Lines to restate from the data below: from the one containing "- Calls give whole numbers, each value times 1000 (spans" to the one containing "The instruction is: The", both included. Give them again exactly, and only them.

Records from a collection
|---|
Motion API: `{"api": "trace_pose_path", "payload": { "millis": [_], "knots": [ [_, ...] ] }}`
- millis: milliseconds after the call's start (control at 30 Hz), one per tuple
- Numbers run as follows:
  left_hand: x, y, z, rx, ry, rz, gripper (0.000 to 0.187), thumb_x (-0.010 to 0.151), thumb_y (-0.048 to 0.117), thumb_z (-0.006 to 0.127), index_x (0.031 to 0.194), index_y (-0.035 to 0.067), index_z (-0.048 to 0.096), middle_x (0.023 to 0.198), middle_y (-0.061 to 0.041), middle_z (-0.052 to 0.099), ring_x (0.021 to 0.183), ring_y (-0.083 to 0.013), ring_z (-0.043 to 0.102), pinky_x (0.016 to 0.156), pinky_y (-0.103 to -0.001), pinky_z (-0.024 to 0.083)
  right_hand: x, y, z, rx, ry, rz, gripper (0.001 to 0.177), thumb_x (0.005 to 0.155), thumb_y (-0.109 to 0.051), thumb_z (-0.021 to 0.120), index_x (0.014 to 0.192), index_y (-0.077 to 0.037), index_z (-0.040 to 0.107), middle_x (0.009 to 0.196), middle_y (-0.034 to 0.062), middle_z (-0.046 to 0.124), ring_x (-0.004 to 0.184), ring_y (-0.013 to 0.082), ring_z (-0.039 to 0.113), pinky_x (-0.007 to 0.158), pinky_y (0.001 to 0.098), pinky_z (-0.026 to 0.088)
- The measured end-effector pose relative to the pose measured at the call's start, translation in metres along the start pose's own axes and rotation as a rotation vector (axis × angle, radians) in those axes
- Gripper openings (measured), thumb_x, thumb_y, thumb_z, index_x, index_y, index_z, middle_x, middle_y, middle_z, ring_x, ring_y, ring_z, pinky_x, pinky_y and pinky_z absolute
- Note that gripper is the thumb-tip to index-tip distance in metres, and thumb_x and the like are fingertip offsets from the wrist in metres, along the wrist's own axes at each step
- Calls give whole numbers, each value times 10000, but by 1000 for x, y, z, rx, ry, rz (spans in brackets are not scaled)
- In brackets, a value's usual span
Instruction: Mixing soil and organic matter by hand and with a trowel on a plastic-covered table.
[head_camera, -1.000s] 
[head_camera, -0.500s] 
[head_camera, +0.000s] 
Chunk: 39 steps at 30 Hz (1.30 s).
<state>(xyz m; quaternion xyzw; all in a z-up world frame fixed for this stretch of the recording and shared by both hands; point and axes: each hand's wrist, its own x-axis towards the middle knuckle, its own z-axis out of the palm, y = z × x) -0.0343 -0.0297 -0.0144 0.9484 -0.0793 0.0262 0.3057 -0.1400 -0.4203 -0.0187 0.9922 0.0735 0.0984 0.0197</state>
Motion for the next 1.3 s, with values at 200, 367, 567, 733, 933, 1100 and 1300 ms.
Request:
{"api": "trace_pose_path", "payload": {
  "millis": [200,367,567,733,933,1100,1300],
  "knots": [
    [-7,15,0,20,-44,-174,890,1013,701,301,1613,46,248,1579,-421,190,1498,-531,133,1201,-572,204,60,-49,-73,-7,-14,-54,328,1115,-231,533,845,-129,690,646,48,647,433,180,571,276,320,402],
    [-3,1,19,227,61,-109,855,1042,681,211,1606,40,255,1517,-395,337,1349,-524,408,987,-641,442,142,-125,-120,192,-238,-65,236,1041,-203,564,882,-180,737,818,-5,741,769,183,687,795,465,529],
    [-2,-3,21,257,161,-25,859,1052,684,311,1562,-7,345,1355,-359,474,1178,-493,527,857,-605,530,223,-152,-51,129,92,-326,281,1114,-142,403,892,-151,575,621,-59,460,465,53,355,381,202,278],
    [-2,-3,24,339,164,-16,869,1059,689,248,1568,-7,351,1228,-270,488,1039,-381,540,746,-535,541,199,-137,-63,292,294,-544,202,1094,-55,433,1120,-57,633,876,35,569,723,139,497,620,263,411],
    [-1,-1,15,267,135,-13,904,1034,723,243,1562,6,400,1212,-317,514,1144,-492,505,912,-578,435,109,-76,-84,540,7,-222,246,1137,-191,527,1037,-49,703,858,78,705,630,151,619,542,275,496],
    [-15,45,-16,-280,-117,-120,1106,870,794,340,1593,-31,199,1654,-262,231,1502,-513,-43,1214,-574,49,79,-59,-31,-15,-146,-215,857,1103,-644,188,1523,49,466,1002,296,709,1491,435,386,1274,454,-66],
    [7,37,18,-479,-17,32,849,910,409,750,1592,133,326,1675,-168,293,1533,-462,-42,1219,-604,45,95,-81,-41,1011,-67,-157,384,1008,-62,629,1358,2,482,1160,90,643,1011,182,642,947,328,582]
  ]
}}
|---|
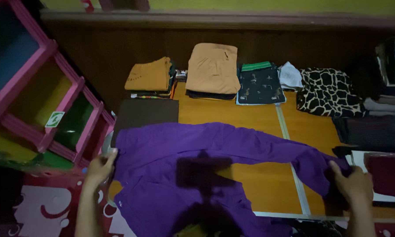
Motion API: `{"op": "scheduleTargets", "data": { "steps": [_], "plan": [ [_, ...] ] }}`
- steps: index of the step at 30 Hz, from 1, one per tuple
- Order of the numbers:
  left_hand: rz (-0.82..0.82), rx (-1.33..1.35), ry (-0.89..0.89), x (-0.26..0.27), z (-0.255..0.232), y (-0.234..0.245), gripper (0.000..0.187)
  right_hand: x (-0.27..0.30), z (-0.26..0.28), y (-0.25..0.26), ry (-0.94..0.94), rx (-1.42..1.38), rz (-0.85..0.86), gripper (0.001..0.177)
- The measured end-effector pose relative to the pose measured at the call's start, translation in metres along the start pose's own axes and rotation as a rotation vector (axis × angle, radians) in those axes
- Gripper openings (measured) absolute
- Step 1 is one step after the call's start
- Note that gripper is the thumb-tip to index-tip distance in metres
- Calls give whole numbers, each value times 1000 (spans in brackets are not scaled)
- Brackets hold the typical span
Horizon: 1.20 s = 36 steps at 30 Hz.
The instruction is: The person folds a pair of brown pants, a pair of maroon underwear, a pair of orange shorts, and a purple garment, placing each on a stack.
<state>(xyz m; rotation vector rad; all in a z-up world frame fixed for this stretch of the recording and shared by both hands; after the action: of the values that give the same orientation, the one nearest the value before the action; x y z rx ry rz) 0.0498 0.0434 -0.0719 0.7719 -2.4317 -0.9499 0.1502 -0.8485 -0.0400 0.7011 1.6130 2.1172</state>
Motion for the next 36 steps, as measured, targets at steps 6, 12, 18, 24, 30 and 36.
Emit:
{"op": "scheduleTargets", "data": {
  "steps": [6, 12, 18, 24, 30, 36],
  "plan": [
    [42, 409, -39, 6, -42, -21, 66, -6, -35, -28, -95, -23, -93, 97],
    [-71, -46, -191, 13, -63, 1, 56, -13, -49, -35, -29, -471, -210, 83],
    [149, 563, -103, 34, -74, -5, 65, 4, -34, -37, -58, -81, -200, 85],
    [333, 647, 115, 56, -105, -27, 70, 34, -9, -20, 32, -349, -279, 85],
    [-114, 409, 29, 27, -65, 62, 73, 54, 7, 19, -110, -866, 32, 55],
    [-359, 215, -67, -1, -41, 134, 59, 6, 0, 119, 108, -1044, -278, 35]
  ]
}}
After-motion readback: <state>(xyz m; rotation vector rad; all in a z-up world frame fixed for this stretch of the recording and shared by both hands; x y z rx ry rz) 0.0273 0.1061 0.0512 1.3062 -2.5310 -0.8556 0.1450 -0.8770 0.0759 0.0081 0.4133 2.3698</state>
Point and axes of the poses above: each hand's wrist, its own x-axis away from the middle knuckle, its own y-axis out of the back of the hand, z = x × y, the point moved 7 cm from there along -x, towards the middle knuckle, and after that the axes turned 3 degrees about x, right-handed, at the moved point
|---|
* [WRITTEN SOLUTION]:
- Calls give whole numbers, each value times 1000 (spans in brackets are not scaled)
- Brackets hold the typical span
Horizon: 1.20 s = 36 steps at 30 Hz.
The instruction is: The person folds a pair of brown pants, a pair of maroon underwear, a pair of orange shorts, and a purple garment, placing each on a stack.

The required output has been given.